* **Action item**
Which lines hold the string "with"? Copy each of them from the material below.

Available data below:

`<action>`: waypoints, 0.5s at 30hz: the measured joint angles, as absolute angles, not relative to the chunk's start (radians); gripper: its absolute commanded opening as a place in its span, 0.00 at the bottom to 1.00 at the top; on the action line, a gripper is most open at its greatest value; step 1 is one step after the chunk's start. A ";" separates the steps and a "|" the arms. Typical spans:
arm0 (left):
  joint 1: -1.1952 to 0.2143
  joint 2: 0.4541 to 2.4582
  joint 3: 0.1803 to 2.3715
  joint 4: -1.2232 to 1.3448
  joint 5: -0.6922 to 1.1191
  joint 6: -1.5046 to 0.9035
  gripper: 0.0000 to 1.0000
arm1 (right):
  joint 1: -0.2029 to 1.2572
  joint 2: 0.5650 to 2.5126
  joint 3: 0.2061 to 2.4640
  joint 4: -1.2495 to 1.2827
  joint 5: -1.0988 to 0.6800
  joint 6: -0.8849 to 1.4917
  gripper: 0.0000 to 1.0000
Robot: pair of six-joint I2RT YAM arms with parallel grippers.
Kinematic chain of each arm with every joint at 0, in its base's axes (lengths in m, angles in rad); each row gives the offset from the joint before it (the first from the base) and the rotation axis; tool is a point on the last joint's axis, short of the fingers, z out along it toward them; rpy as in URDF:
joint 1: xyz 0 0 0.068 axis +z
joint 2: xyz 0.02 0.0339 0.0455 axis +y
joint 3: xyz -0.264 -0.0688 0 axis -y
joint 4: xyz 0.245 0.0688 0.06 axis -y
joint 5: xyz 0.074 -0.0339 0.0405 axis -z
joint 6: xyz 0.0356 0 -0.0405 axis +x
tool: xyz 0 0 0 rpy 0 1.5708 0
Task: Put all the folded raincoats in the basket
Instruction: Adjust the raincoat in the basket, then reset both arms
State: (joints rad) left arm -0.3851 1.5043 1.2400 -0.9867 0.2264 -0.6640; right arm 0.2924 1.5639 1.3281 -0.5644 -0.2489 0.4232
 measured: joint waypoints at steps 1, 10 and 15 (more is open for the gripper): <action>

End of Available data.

* **Result for this task**
Robot: pair of six-joint I2RT YAM arms with parallel grippers.
Kinematic chain of each arm with every joint at 0, in its base's axes (lengths in m, angles in rad); each row gives the offset from the joint before it (the first from the base) and the rotation axis; tool is a point on the last joint's axis, short of the fingers, z out along it toward them; rpy as in URDF:

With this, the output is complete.